The above post is not correct.

 

Newlyn cannot ambush you without first giving you notice. Your first thoughts were the correct ones.

 

Whereas a council are only required to send notices to your last known address, bailiffs enforcing by way of the Schedule 12 procedure must send notice to your usual address. Until they have done this, they are still in the compliance stage and cannot jump to the enforcement stage just because it is financially beneficial for them to do so. Any visit that Newlyn have made to date has been carried out under the compliance stage.

 

The fee structure has been designed to afford debtors an opportunity to comply at an early stage thus enabling them the chance to avoid incurring unnecessary fees. To turn up without giving you notice has deprived you of that opportunity. It is akin to not sending notice at all and posting a letter by hand, charging £310 for doing so.

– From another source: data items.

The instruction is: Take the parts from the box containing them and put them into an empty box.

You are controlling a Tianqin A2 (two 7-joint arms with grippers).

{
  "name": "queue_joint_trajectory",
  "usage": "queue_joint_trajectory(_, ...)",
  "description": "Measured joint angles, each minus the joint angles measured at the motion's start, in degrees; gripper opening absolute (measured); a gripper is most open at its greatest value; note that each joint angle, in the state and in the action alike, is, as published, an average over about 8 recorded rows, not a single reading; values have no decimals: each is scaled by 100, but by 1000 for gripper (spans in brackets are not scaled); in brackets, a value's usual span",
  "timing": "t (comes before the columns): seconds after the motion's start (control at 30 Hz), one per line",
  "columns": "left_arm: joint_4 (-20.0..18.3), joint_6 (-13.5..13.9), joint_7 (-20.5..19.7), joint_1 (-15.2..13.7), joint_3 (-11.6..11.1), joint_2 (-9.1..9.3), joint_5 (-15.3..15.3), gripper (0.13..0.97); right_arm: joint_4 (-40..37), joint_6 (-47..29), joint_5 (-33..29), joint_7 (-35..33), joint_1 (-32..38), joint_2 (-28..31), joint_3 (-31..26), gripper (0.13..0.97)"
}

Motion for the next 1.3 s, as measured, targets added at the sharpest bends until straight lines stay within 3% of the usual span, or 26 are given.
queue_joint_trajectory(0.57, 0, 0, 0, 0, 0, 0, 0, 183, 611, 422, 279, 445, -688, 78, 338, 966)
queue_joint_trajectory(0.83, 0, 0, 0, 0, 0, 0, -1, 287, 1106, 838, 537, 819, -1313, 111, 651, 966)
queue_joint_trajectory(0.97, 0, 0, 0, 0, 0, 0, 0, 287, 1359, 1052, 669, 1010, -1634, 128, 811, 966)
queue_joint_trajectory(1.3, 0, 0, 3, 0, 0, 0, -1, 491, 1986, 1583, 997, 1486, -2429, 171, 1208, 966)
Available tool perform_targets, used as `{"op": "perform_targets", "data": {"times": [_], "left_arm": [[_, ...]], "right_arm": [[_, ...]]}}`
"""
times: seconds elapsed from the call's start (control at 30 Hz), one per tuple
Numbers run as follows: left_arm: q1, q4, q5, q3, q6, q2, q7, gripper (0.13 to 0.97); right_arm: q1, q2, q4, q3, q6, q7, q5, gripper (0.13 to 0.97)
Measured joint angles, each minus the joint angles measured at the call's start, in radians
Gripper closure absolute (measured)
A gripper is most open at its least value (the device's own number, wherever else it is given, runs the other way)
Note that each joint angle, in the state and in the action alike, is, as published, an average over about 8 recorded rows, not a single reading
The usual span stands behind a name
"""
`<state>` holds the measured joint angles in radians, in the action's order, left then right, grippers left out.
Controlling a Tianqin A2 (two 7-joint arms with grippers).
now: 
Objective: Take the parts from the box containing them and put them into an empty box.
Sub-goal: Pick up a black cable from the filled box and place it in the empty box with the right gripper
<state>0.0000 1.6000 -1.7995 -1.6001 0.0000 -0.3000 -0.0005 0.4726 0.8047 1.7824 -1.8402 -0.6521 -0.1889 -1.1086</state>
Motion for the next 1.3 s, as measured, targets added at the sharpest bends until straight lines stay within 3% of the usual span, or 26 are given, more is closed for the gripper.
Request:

If a bailiff does not have the ability to seize goods, he most certainly isn’t acting in the enforcement stage.

 

Finally to charge £235 for hand delivering a worthless piece of paper would almost certainly fall into the realms of maladministration, especially if there was not an ability to take contol of goods.

 

I don’t know what you wrote to the council but I would make sure that you include the above. Newlyn may even remove the fee and there’s no harm in contacting them, asking for your statutory notice in order to afford you the opportunity of settling before further fees are incurred.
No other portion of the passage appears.